Kendaraan berwarna hijau yang sering melintas di jalanan Kampus Universitas Pendidikan Indonesia (UPI) Bandung kini telah menjadi primadona bagi civitas UPI. Kendaraan ini biasa disebut odong-odong UPI oleh para mahasiswa.

Kendaraan yang memberikan fasilitas antar gratis ini adalah terobosan baru. Fungsinya seperti bus sekolah yang mengantarkan mahasiswa menuju ke fakultasnya masing-masing .

Saya memiliki banyak nama panggilan. Orang sering memanggil saya, 'mobil kampus'. Terkadang mereka juga disebut 'kampus Odong odong'. Bahkan, kata seorang dosen yang rutin ke luar negeri, di universitas luar negeri disebut dengan 'campus car' atau 'cam bus'. Tidak masalah bagi saya apa yang mereka sebut saya. Tapi saya bangga dengan pekerjaan saya untuk bisa mengantar mahasiswa, staf dan dosen ke dan dari fakultas mereka.

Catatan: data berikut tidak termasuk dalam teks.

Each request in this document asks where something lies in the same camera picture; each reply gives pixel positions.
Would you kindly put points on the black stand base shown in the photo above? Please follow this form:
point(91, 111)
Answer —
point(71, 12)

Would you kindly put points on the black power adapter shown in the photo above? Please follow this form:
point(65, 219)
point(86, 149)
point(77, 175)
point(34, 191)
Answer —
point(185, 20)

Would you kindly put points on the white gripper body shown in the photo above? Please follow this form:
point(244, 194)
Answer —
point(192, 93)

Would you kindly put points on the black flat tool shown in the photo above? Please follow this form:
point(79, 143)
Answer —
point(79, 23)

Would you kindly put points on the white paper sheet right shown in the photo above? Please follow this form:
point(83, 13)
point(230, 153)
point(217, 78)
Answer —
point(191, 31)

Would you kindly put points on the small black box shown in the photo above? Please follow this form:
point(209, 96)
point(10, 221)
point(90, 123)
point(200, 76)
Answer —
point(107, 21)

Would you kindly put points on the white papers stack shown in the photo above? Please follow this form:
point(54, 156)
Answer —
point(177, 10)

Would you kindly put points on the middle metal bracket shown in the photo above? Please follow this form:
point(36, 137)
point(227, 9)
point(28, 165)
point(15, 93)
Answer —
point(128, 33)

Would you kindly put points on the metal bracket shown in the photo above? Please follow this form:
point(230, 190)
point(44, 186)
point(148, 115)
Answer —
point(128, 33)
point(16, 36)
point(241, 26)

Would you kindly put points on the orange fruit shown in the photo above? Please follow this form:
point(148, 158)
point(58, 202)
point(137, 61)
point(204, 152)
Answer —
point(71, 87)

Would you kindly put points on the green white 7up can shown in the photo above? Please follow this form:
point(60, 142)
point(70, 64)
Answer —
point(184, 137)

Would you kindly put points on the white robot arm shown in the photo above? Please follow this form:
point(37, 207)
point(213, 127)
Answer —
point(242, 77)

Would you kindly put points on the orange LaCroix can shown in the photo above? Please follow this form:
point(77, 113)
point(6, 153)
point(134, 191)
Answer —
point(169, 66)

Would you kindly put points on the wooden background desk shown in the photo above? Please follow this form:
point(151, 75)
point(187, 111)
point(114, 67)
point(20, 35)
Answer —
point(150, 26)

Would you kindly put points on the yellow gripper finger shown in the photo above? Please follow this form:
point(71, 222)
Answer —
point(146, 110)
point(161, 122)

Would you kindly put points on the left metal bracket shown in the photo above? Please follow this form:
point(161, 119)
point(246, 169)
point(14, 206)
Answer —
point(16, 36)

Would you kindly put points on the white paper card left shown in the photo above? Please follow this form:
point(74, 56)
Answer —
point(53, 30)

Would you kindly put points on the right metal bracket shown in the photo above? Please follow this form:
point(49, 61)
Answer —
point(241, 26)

Sekarang saya telah berlibur panjang selama hampir satu tahun. Tidak ada kegiatan. Tidak ada perjalanan di sekitar kampus. Aku berbaring tak bergerak di garasi dingin di kampusku. Hanya sesekali pasangan saya, sopir kampus, membersihkan wajah kusam saya, dan rutin merawat dan menyalakan mesin saya meskipun roda saya tidak bergerak. Sebenarnya aku ingin jalan-jalan di sekitar kampus. Bersenang-senang dengan mahasiswa dan staf universitas. Meski hanya beberapa menit bersamaku. Saya sangat merindukan semua pelanggan saya: mahasiswa, staf, atau dosen yang selalu membutuhkan jasa saya.

Sebelum covid-19 melanda kampus. Rutinitas kami sangat menyenangkan. Setiap pagi kita sering mendengar siswa mengobrol dengan gembira. Penuh ekspresi ceria, penuh canda. Terkadang, ada juga ekspresi kesedihan. Saya juga terbiasa mencium berbagai parfum. Mulai dari wewangian yang harum hingga wewangian yang aneh dan menyengat.

Itu saja aktivitas sehari-hari sebelum covid-19. Saya melayani dan mendedikasikan jam kantor saya untuk mengangkut penumpang dari gerbang ke depan fakultas di sekitar kampus. Saya sering mendengar obrolan pengguna bervariasi, segera setelah mereka mendapatkan tempat duduk mereka. Beberapa dari mereka mengatakan ingin segera masuk ke kelas dan memuji dosen yang dibanggakannya, beberapa dari mereka mengatakan beberapa dosen berperilaku tidak ramah. Aku hanya mendengarkan dalam diam. Seringkali, mereka berbicara tentang politik dan kebijakan kampus. Terdengar samar dari percakapan mereka. Ada yang kesal karena masa studi hampir habis, atau putus pacaran dengan seniornya atau karena biaya kuliah yang pelan-pelan naik padahal uang kiriman orang tuanya tidak pernah berubah. Sungguh, aku merindukan lelucon ceria mereka yang bercampur dengan cerita sedih lainnya. Saya juga terkadang bertanya-tanya di mana mereka sekarang dan bagaimana keadaan mereka. Ah, semoga mereka baik-baik saja.